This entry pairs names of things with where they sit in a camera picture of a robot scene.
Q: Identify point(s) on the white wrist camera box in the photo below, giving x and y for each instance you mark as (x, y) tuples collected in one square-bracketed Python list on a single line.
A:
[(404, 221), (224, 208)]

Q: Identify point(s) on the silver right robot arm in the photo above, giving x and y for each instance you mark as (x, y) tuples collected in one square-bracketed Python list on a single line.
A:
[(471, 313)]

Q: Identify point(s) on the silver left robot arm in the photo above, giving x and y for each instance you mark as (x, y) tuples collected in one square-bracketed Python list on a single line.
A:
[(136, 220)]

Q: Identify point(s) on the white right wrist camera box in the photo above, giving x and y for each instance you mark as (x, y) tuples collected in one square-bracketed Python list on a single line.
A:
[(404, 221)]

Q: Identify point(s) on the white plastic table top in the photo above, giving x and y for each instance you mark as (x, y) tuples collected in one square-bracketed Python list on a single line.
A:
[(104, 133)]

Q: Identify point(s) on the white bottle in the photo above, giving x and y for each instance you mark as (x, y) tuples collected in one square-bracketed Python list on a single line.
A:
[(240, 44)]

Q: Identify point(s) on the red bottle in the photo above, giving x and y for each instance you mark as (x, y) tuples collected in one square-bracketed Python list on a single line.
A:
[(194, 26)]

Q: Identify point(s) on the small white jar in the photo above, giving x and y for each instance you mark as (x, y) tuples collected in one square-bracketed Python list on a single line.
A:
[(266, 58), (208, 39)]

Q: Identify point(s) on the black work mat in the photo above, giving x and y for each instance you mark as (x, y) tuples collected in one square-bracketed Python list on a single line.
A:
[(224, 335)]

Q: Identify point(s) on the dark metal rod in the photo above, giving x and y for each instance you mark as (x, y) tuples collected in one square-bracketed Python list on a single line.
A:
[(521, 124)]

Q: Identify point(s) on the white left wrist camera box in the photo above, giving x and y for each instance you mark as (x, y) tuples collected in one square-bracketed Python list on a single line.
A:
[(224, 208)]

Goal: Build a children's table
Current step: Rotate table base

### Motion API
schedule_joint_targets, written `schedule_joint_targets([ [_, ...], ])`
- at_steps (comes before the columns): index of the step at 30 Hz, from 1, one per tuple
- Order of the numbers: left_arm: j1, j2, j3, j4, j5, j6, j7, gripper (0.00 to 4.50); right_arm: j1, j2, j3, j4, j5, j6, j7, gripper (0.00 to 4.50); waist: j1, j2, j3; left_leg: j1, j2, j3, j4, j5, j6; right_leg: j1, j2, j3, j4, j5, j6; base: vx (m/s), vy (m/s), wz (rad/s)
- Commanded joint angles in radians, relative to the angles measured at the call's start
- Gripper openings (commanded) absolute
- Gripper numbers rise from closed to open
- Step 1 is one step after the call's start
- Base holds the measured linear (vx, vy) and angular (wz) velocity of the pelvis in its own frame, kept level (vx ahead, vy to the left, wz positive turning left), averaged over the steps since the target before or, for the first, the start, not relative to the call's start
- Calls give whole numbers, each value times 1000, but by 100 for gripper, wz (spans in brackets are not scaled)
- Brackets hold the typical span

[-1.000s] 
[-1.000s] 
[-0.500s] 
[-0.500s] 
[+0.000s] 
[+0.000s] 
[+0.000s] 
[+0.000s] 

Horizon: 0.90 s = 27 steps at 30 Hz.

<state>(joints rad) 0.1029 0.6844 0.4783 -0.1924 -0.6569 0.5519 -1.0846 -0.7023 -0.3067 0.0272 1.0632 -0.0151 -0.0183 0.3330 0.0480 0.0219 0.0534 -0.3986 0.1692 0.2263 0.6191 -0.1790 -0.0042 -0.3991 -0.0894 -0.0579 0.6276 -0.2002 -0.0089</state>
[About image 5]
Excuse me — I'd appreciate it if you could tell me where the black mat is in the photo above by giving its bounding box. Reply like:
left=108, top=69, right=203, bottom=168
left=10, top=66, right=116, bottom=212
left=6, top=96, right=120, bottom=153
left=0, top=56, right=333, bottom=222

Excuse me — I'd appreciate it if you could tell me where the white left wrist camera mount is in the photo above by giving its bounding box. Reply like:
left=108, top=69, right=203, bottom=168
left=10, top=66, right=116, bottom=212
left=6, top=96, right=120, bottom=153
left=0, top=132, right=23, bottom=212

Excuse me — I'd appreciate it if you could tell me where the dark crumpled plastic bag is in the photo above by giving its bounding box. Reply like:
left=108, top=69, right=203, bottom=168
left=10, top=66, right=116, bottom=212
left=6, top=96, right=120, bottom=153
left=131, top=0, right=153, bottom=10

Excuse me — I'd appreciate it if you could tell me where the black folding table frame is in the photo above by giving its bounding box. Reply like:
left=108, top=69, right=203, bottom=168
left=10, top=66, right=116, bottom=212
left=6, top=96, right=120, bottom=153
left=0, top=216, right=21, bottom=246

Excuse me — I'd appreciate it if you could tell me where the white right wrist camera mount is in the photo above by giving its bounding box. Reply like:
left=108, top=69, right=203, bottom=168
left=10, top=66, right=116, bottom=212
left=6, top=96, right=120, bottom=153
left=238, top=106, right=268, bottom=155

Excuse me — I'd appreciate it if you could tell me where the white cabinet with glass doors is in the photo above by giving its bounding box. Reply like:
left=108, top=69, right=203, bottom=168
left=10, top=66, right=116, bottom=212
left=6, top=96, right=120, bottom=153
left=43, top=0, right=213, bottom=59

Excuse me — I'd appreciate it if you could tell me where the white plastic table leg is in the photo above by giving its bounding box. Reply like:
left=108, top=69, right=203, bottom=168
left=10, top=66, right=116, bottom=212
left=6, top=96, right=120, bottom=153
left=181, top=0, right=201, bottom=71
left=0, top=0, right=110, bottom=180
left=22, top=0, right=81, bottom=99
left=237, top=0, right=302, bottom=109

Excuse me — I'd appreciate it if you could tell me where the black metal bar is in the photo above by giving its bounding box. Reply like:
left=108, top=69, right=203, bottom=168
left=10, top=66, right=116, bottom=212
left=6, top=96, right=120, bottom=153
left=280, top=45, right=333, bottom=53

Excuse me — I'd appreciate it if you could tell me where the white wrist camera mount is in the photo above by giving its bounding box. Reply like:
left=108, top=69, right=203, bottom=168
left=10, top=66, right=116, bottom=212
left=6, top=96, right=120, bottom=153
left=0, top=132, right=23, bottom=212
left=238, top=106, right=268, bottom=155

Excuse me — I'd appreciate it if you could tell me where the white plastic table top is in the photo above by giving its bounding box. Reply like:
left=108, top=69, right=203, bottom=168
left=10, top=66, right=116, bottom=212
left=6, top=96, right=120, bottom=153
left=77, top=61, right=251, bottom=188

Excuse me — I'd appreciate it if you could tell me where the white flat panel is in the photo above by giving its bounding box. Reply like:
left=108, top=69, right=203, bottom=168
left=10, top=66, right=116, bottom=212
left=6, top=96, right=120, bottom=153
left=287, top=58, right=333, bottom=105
++++++++++++++++++++
Work task: For the records given here, say how many lines hold the string "plastic", with no further words.

Written answer: 4